Palate Whistle
Ute Wassermann
Palate Whistle
12 years ago, I saw a guy twittering like a bird in the street market in Brisbane. He sold palate whistles, a variation which you find in German toy shops called “Zwitscherblättchen.” Composer Liza Lim, knowing of my interest in bird whistles, which I use among other objects to disguise my voice, has pointed this out to me. I bought a big package and keep ordering them since then. They are made from half-moon shaped felt with a very thin membrane in the middle. You put them in the roof of your mouth behind the teeth. While singing various fricative consonants, the membrane will start to vibrate (and tickle), adding vowel-like distortions and turbulences to the consonantal vocal sound. This caught my attention as I am interested in singing sounds which seem to be disconnected from the voice, like extreme and superhuman vocals, shimmering between electronic, animal, inorganic, and human sound qualities.

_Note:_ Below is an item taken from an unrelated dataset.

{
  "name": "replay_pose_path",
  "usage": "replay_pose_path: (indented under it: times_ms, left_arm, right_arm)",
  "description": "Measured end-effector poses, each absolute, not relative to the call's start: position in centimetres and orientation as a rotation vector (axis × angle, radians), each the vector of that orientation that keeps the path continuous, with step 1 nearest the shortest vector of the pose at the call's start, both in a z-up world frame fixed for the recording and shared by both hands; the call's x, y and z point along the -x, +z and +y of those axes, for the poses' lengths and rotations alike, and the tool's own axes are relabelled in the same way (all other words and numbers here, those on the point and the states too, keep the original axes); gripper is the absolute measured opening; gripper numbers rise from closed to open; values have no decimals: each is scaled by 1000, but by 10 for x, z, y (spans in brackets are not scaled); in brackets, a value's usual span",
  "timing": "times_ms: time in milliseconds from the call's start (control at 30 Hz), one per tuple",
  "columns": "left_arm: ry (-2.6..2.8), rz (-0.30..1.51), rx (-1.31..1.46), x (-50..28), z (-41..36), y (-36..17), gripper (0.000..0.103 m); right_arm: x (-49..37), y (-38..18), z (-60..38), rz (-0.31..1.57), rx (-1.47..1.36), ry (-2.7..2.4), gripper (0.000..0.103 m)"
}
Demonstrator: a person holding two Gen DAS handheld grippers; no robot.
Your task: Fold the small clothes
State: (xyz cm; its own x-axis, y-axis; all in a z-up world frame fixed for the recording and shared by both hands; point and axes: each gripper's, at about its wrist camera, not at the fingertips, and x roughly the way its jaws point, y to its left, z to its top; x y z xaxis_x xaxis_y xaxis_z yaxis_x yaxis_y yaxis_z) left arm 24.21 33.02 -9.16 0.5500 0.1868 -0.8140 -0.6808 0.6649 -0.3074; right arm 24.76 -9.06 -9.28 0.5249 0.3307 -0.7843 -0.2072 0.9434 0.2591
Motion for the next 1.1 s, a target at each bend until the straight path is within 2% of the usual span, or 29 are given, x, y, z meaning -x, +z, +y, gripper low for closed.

I reinvent principles of vocal articulation distorting and shifting the relationship of mouth, tongue, palate, and breathing patterns. Hiding a membrane inside my mouth, an invisible object, yet very noisy, seemed to be an exciting idea. I like the destabilizing and irritating effect it has on the vocal sounds, more so, if used in combination with other bird whistles, resonators, and objects. The palate whistle inside my body is a kind of transgressive object. It feels almost like a body part or a kind of implant, yet it is a sounding object. It redefines the threshold at which the voice (or the body) makes contact with the outside world.
Ute Wassermann is a composer/performer and vocal artist, who is based in Berlin.